A few days ago former President Jimmy Carter announced that he has cancer and it is spreading. While it would be premature to assume this spells the end for the 90-year-old, it does present an opportunity to take stock of the tenure of a President who, like the current occupant of the White House, entered office with a promise to respect human rights, but failed miserably when given the opportunity to do so.

Carter just last month published a memoir about his “Full Life.” Others have begun to look back at his four years as President. David Macaray, writing in CounterPunch on 8/14/15, noted that despite his reputation as a President so hapless his fellow Democrats tried to knock him off in a primary, “a closer look shows that Carter accomplished some fairly important things during his single term in office – things that, given the near-paralytic gridlock that defines today’s politics, seem all the more impressive in hindsight.”

Macaray lists 10 accomplishments which were, indeed, impressive. Among them were supporting SALT II (Strategic Arms Limitations Talks); brokering the Israel-Egypt Peace Treaty through diplomacy at the Camp David Accords; granting amnesty to Vietnam draft-dodgers, and presenting a plan for universal health care.

However, the self-professed advocate for human rights demonstrated quite the penchant for bloodshed. While he didn’t initiate any aggressive invasions of foreign nations the way his predecessors and successors did in Vietnam, Grenada, Panama, Iraq, Afghanistan and many other countries, Carter proved remarkably generous at providing financial, military, diplomatic and ideological support for fascist dictatorships that tortured and killed millions of members of their domestic populations in an effort to crush popular movements for social justice. Some of the regimes he backed carried out mass slaughter that amounted to genocide.

“Carter was the least violent of American presidents but he did things which I think would certainly fall under Nuremberg provisions,” said Noam Chomsky. Much like Nobel Peace-prize winner Barack Obama 30 years later, Carter was an advocate of human rights in the abstract, but of repression and imposition of power through violence in practice.

Below are some of Carter’s most shameful and indefensible foreign policy positions that caused monumental levels of death, destruction and suffering for poor, socially disenfranchised people from Asia to Latin America to Africa.

Zaire, 1977

After the CIA-sponsored assassination of Patrice Lumumba in 1961, Mobutu Sese Seko ruled as dictator for 16 years – changing the name of the Congo in 1971 to Zaire. In early 1977, rebels fighting with the revolutionary MPLA popular movement in Angola re-entered Zaire to resume their civil war and oust the military strongman. Mobutu sought help from his American and European allies to crush the movement.

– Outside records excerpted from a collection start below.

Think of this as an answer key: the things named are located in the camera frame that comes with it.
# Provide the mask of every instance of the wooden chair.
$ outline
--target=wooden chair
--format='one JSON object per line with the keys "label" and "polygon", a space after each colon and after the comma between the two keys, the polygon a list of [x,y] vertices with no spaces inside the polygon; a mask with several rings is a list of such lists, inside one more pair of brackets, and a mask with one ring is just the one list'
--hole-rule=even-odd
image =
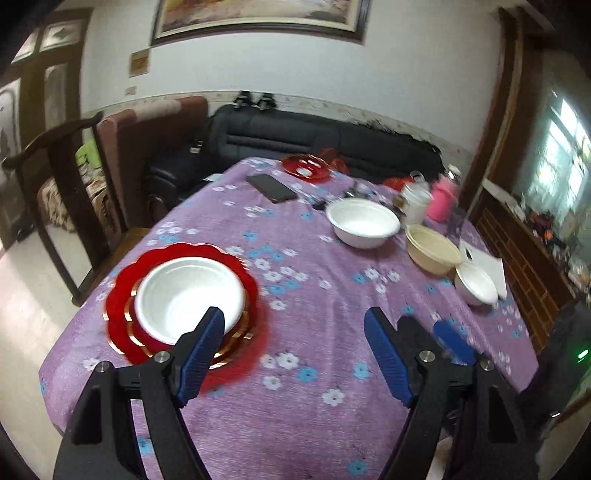
{"label": "wooden chair", "polygon": [[[123,211],[115,194],[113,178],[105,160],[105,151],[97,133],[96,126],[102,118],[103,113],[99,112],[93,118],[73,120],[52,128],[39,135],[20,154],[4,159],[2,164],[3,168],[15,171],[39,237],[62,280],[72,293],[72,303],[77,306],[80,306],[87,299],[90,292],[106,277],[110,270],[150,231],[142,228],[131,230],[127,228]],[[74,138],[79,135],[79,131],[86,128],[92,129],[105,174],[109,201],[113,205],[116,216],[115,221],[121,233],[118,244],[114,246],[109,245],[105,231],[86,193],[76,163]],[[37,204],[37,192],[32,192],[27,186],[23,173],[26,161],[39,150],[46,150],[47,152],[49,166],[56,181],[57,189],[92,266],[79,286],[72,279],[47,233]]]}

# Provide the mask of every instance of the styrofoam bowl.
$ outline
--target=styrofoam bowl
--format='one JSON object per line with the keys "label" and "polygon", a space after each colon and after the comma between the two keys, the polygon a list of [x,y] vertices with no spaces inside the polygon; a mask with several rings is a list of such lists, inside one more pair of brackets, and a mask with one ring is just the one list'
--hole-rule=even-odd
{"label": "styrofoam bowl", "polygon": [[454,285],[460,297],[468,305],[492,305],[499,298],[495,283],[490,276],[470,262],[464,262],[456,267]]}
{"label": "styrofoam bowl", "polygon": [[210,258],[183,257],[148,273],[134,306],[147,334],[174,345],[182,334],[195,330],[209,307],[221,309],[227,333],[238,322],[244,304],[244,287],[230,268]]}
{"label": "styrofoam bowl", "polygon": [[335,234],[347,245],[371,250],[400,230],[400,220],[391,210],[365,199],[344,199],[331,203],[326,216]]}

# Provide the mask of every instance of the framed painting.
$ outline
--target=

William Blum writes in Killing Hope: U.S. Military and CIA Interventions Since World War II that Carter, who had been in office for only two months, was reluctant to involve his administration in a far-reaching intervention whose scope and length could not be easily anticipated.

However, Carter did provide “non-lethal” aid, while he did not protest as European countries offered military aid, and Morocco sent several thousand of its US-trained military forces to aid Mobutu.

“President Carter asserted on more than one occasion that the Zaire crisis was an African problem, best solved by Africans, yet he apparently saw no contradiction to this thesis in his own policy, nor did he offer any criticism of France or Belgium, or of China, which sent Mobutu a substantial amount of military equipment,” writes Blum. [1]

Guatemala, 1977

The Carter administration issued a report critical of the human rights records of the military government and officially cut off aid. However, Blum argues that this was little more than a public relations stunt while tangible support continued: “the embargoes were never meant to be more than partial, and Guatemala also received weapons and military equipment from Israel, at least part of which was covertly underwritten by Washington. As further camouflage, some of the training of Guatemala’s security forces was reportedly maintained by transferring it to clandestine sites in Chile and Argentina.” [2]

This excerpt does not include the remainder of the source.